== Segment start ==

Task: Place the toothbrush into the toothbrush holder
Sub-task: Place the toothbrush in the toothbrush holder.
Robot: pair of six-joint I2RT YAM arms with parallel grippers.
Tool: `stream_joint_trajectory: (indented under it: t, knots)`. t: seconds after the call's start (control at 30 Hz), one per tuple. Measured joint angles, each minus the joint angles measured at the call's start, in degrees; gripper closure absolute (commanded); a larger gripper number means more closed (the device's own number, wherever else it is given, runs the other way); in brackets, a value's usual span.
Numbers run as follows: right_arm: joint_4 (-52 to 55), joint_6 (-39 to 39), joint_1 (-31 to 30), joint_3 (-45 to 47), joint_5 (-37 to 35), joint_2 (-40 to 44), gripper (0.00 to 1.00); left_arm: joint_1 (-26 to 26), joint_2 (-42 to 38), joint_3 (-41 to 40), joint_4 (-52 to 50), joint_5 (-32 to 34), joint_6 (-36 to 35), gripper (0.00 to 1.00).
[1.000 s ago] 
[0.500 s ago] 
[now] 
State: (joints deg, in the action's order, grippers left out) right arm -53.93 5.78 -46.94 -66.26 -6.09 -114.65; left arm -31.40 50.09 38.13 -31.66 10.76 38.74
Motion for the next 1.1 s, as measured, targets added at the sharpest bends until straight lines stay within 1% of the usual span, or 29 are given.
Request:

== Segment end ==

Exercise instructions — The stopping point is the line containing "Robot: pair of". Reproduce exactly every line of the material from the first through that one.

Task output —
Task: Place the toothbrush into the toothbrush holder
Sub-task: Place the toothbrush in the toothbrush holder.
Robot: pair of six-joint I2RT YAM arms with parallel grippers.

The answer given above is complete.